I spent a large portion of my life being a large person. Up until about 30, to be precise. When you lose the amount of weight I have, your mind takes much longer to catch up. I’m fit now, not skinny, not thin, but fit. Even so, as a woman, there are times when I feel less than fit. The other night I was walking through Target to grab copy paper and a jar of PB2 and I felt chubby. Now sure, it was probably the combination of hormones and water retention coupled with the jean shorts I was wearing pushing the small amount of excess skin at my waist into a muffin top, but I felt it. It happens sometimes, ya know?

As as we approached the checkout, I looked around. I was one of the fittest (most fit? grammarians help me out here) people that I could see.

Please understand that I am not putting the other people down, not at all! I used to be one of the FATTEST people in the room. The point is that our minds are not very good at realizing what we actually look like. Even our mirrors’ reflections are not an accurate depiction of what we look like to others. Have you ever taken a selfie and your phone flipped it around for you and you went “is THAT what I really look like?” We’ll never know what we actually look like to other people.

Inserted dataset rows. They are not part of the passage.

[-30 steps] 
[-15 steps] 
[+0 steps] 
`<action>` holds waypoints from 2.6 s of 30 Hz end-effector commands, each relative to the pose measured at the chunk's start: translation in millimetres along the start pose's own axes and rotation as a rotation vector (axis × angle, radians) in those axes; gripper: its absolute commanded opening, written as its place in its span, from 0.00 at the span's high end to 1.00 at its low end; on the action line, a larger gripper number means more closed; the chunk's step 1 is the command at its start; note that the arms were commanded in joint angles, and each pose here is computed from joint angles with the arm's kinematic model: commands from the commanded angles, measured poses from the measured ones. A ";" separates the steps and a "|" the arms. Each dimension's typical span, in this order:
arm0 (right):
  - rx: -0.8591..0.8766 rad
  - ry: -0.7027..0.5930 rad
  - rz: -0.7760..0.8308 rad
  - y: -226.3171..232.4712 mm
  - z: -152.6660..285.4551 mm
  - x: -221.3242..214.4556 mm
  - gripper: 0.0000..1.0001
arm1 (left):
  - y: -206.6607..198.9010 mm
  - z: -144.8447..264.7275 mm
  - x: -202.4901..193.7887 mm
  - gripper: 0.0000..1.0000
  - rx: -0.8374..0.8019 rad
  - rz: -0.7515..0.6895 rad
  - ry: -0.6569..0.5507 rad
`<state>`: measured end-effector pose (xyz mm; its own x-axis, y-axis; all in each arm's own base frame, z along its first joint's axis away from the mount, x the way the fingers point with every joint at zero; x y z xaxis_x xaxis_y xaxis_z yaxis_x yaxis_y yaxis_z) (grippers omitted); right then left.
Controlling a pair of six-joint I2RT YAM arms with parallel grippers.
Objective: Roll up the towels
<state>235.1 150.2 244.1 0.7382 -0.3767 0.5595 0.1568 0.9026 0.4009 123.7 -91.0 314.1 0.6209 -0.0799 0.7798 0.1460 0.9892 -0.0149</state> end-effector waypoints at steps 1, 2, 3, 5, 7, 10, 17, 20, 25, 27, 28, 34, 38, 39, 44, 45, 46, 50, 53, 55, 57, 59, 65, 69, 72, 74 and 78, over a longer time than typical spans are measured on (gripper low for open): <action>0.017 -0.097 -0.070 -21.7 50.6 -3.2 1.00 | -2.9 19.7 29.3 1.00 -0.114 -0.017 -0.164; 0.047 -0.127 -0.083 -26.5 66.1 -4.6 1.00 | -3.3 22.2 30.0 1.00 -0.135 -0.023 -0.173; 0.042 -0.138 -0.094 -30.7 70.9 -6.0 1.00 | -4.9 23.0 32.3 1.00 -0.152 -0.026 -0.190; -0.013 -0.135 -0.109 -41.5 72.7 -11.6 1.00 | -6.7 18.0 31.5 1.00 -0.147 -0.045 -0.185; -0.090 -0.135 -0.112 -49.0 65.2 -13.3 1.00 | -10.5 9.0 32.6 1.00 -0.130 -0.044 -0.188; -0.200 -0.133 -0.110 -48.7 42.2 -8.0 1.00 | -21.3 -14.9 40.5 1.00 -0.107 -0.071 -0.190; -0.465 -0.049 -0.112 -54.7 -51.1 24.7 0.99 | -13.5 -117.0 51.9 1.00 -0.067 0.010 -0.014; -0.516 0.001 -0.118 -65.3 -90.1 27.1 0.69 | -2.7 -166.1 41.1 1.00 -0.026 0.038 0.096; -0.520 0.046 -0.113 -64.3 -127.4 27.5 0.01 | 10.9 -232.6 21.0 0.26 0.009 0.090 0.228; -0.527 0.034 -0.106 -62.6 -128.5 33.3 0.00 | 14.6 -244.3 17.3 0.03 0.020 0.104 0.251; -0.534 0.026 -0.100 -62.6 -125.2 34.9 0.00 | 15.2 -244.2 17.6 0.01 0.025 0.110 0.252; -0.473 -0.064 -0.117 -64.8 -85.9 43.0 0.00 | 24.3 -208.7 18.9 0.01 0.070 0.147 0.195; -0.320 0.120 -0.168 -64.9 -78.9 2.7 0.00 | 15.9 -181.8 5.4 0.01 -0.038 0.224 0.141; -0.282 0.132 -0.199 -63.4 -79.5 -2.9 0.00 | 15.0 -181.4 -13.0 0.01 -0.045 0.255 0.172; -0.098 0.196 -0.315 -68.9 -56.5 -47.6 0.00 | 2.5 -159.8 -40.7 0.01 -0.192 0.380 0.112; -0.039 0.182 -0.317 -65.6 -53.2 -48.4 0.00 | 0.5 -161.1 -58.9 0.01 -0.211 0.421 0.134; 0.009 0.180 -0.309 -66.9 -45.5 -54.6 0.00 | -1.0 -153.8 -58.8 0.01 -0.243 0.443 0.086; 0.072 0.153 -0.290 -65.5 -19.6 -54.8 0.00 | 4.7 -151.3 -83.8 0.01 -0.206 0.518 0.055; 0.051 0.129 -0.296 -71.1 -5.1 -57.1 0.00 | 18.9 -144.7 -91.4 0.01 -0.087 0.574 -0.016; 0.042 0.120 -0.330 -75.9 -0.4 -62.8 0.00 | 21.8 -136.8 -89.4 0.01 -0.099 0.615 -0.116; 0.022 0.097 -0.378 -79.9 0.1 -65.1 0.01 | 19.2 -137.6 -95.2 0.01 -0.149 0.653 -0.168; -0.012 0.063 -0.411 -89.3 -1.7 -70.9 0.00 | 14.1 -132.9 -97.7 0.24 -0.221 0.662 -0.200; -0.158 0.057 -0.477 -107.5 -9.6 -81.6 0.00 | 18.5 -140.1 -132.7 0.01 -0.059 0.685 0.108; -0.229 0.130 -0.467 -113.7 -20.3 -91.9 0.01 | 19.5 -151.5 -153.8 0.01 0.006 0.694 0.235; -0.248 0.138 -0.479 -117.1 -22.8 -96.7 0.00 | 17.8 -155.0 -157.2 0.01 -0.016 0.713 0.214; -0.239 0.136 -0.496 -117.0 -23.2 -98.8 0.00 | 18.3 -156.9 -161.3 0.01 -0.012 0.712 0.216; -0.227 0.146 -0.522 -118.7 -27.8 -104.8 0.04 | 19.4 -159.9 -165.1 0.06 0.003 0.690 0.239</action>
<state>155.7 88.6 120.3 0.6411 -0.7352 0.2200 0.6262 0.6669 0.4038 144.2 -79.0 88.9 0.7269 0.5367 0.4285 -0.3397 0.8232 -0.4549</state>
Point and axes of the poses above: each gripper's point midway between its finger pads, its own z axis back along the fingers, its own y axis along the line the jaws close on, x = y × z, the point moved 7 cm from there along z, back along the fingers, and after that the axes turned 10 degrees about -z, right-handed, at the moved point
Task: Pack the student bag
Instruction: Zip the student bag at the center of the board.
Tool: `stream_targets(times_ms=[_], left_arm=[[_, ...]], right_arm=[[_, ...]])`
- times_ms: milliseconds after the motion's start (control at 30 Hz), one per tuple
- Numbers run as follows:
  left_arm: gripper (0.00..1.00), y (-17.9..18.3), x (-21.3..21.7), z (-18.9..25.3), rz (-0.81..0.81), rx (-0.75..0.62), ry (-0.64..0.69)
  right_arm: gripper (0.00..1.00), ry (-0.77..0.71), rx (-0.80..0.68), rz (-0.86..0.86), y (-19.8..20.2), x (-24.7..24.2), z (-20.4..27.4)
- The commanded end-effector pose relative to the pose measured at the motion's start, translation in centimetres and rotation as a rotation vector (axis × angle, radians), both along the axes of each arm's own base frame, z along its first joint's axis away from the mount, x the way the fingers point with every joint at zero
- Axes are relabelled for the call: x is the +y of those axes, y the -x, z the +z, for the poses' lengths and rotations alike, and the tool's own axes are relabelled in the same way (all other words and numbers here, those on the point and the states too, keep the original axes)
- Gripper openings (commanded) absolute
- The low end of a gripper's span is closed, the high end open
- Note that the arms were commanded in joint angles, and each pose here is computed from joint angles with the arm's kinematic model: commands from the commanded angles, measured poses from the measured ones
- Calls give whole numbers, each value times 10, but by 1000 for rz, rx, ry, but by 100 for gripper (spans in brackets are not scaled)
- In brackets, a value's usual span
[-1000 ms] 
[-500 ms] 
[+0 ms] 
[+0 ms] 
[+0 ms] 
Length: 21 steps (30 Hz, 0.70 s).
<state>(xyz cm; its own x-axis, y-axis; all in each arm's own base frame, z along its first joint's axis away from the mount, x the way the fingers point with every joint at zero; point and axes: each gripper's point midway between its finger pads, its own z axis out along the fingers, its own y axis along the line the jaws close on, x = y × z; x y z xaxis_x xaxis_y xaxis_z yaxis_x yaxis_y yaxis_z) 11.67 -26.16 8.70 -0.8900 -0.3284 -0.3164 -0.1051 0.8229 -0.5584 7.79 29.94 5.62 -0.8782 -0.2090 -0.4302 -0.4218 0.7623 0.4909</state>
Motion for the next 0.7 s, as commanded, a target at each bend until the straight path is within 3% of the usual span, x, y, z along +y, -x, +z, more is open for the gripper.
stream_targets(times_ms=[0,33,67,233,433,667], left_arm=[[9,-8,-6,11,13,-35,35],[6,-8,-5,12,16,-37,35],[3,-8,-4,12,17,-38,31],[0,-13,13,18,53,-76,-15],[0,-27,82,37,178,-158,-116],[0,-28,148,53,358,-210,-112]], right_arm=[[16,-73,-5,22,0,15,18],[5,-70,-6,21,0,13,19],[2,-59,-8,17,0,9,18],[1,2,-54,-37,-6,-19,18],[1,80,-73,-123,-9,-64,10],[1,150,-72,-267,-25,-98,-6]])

Am I perfectly fit with 10% body fat and no excess skin or stretch marks? HELL NO! But I’ve blossomed, inside and out. Sure, it’s scary sometimes to not have the weight to hide behind anymore. But at 34 years old, I’m in better shape than I’ve ever been in my life. My new found confidence has helped me try things I wouldn’t have had the metaphorical balls to try before, and it’s made me new friends! And I feel no shame at all in sharing these less than flattering photos with you, because it’s me in that body, too. My new body isn’t my dream body: I’m broad at the top with narrow hips. But it’s MY body and it deserves the care I give it.

So if you’re in the process of your journey, and you’re feeling down, look at how far you’ve come instead of how far you need to go. Because someday you may wake up and, despite feeling down on yourself, be one of the fittest people in the room. Also, take lots of pictures, and post more than just the “perfect” ones. Life’s too short to hide ourselves.